= Dejan Vuković =

Serbian politician

Dejan Vuković (Дејан Вуковић; born 15 October 1978) is a politician in Serbia. He was elected to the Assembly of Vojvodina in the 2020 provincial election as a member of the Movement for the Restoration of the Kingdom of Serbia (Pokret obnove Kraljevine Srbije, POKS).

==Private career==
Vuković is a graduated mechanical engineer. He lives in Bečej.

==Politician==
===Municipal===
Vukovič sought election to the Bečej municipal assembly in the 2008 Serbian municipal elections, running on a local electoral list called Pokret za Preokret (English: Movement for a Reversal). The list did not cross the electoral threshold to win seats in the assembly. He subsequently joined the Serbian Renewal Movement (Srpski pokret obnove, SPO), which contested the 2012 Serbian local elections in a coalition with the Liberal Democratic Party that was also called Preokret (generally known in English as "U-Turn"). He received the second position on the coalition list and was elected when the list won eight mandates.

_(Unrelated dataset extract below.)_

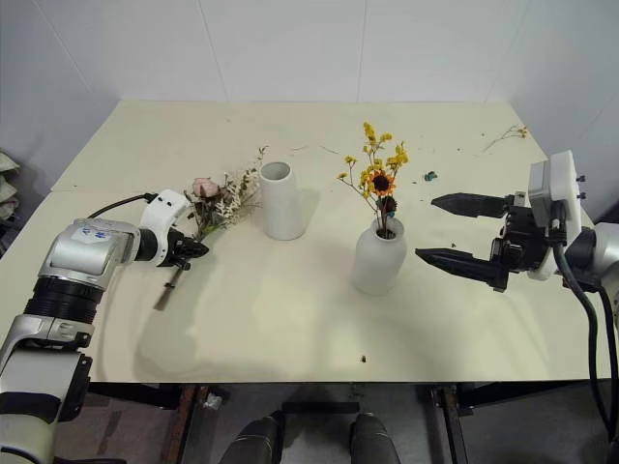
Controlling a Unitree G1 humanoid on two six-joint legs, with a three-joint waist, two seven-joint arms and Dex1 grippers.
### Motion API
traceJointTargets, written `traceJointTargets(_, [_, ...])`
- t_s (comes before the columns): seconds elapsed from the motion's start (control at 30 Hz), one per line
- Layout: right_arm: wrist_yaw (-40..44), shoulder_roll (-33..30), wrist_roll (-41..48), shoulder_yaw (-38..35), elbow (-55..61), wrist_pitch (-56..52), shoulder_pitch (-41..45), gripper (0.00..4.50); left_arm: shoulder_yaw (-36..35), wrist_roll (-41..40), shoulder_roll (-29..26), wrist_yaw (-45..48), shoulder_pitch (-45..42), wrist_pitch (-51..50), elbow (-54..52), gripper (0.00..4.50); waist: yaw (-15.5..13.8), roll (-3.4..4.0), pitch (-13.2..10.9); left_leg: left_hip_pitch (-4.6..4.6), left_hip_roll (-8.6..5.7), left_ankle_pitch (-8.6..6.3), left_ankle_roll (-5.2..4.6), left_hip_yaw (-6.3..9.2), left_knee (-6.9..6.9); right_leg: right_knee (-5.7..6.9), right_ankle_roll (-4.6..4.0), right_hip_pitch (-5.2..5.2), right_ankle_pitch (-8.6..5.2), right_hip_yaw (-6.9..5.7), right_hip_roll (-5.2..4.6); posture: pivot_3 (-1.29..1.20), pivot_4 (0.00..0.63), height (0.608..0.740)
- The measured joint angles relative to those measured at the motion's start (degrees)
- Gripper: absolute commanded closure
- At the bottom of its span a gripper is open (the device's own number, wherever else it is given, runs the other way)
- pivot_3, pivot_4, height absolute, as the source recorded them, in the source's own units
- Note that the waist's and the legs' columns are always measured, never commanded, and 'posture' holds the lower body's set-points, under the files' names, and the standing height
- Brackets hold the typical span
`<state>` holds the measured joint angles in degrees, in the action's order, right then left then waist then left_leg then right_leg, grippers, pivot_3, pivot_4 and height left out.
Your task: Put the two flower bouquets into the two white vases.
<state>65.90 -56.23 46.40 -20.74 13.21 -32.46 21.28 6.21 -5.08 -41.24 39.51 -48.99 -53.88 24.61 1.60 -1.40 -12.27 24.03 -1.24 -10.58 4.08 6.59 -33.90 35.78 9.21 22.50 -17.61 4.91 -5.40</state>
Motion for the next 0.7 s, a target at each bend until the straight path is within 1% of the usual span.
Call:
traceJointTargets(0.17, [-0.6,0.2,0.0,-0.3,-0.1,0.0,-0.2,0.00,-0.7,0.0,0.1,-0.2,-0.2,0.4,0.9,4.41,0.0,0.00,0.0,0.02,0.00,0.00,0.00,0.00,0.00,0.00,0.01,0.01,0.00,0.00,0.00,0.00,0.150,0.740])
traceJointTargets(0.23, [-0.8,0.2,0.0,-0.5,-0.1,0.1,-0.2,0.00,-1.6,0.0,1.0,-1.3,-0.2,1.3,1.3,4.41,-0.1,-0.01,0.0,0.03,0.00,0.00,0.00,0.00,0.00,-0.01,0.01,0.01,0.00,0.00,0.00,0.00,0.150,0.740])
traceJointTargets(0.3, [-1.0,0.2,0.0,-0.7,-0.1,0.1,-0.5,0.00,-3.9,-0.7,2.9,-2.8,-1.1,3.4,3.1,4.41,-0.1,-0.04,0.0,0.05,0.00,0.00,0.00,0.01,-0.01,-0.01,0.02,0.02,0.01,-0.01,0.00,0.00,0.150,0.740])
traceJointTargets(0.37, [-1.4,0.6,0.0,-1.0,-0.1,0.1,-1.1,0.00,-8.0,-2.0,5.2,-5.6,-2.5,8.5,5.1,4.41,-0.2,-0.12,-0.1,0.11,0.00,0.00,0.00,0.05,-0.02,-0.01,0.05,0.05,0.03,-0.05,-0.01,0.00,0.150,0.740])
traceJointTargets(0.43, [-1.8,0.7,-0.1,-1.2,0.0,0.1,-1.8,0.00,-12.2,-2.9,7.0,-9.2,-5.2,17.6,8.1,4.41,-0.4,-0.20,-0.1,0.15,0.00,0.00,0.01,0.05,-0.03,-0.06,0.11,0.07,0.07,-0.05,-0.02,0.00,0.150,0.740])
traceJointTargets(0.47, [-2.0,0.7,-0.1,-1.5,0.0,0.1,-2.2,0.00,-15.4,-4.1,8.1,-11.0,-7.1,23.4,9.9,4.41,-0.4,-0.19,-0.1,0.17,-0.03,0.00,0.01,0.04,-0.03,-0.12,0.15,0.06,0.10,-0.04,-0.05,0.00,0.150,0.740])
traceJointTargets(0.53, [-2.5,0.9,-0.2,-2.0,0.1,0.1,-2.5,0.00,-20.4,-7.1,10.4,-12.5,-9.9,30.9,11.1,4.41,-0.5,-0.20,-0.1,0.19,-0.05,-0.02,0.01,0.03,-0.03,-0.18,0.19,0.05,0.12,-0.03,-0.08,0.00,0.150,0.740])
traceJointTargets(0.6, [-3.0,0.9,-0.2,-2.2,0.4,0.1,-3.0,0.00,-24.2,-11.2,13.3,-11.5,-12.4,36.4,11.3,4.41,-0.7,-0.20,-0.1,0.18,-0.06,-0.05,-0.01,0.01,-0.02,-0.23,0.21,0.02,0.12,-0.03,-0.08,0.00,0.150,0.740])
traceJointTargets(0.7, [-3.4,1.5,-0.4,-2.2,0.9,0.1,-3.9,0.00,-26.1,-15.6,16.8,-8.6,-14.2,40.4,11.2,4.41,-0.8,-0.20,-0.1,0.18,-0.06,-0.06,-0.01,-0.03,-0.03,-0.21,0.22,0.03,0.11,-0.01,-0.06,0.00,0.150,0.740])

His term in the local assembly was brief; he resigned in July 2012. Shortly thereafter, he was appointed to a five-year term as director of the public company Toplana Bečej. In 2017, he was re-appointed to second term.

The SPO experienced a serious split in 2017, and Vuković joined the breakaway POKS.

===Member of the Assembly of Vojvodina===
Vuković received the third position on the POKS list for the Vojvodina provincial assembly in the 2020 provincial election and was elected when the list won five mandates. He is a member of the committee on economy and the committee on agriculture.